Не хватало в этом пегом кобеле той неистовой злобы, того хриплого лая с пеной на морде и того выражения кровавых глаз, которые могли бы окончательно успокоить Геннадия Тарасовича в смысле охраны его ценностей. И начал он, согласно проштудированной книге о дрессировке, учить своего кобеля.

Учил Жовтяк строго, до того строго, что пегий пес однажды задал своему плешивому и душистому мучителю такую встряску, что профессор не только сделал себе положенное количество уколов от бешенства, не только пролежал неделю в кровати, но и приказал пса увести и «усыпить». Другого он себе не завел, но от пегого, еще в период занятий с ним, сам научился лаять. И научился в совершенстве, даже в некотором роде перещеголял пса-учителя свирепостью, подвыванием и артистическими захлебываниями с перехватом…

Если же к профессору кто-либо ненароком захаживал, то Жовтяк разыгрывал целый спектакль.
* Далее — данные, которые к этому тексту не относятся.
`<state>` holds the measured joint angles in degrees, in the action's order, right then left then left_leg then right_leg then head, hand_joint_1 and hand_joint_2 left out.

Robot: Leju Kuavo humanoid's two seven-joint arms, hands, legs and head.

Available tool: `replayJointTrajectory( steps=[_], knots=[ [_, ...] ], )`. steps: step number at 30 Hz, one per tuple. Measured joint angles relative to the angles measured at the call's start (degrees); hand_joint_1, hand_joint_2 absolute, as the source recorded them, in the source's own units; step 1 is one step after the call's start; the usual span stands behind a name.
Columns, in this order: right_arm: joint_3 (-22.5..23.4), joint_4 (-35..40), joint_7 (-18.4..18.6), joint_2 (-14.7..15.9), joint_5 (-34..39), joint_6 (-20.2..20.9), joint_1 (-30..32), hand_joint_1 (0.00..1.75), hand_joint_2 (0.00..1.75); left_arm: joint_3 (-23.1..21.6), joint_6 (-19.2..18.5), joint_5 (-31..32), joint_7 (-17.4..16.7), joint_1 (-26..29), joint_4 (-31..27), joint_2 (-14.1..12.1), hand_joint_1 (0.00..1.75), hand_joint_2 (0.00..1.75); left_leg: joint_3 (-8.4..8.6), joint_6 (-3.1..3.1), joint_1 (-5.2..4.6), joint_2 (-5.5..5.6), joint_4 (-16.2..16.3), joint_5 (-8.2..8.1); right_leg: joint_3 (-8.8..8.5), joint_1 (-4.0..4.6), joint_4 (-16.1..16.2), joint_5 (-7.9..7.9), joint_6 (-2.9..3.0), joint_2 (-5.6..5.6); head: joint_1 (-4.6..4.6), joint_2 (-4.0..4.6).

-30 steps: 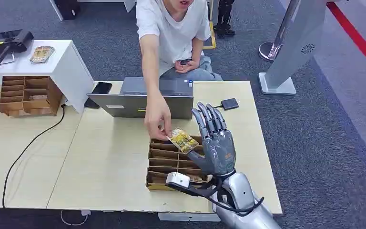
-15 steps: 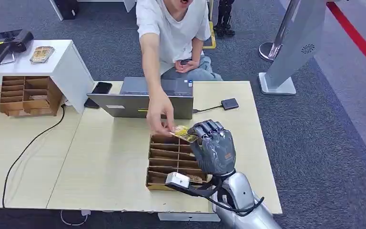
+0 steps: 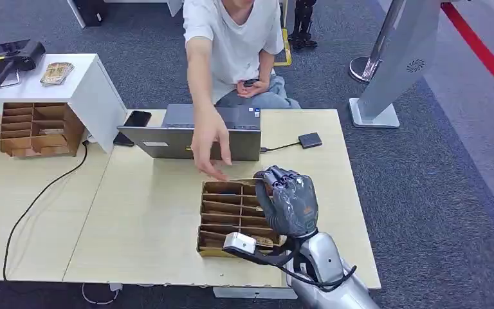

Сначала он ужасно лаял и даже колотился туловищем о дверь, изображая несуществующую собаку, потом как бы уводил ее, немножко при этом поколачивая, запирал где-то далеко и только значительно позже распахивал перед посетителем дверь, непременно говоря:

– Идиотская тварь! Порвала тут недавно одного чудачка, неслыханной свирепости животное!

Бывало, что, забежав среди рабочего дня домой на часок, Жовтяк и тут не ленился лаять, а иногда и выл, рассказывая потом соседям, что Зевс – так он называл воображаемого кобеля – очень по нем тоскует.

Однажды соседи заинтересовались – как же это собака обходится, так сказать, без прогулок? Нисколько не смутившись, профессор сообщил, что она пользуется «туалетом», как воспитанный человек, и даже воду за собой спускает, дергая цепочку зубами.

– Посмотреть бы! – воскликнули соседские дети.

– Не советую! – усмехнулся добрый дедушка Жовтяк. – Может стоить жизни. С моим Зевсом шутки плохи.

И все-таки раза два в месяц, преимущественно глубокой ночью, Жовтяк лаял за своего Зевса и на улице – пусть все решительно знают, что собака у него свирепа и никогда никого не допустит в квартиру симпатичного Геннадия Тарасовича.

Охранять же Жовтяку, как говорят в Одессе, «имелось что»! С первых дней революции собирал он картины, фарфор и фаянс, вкладывая в коллекционирование все то, что заменяло ему душу, то есть кипучую, неукротимую, бешеную энергию, направленную на достижение сладостной и единственной для него цели.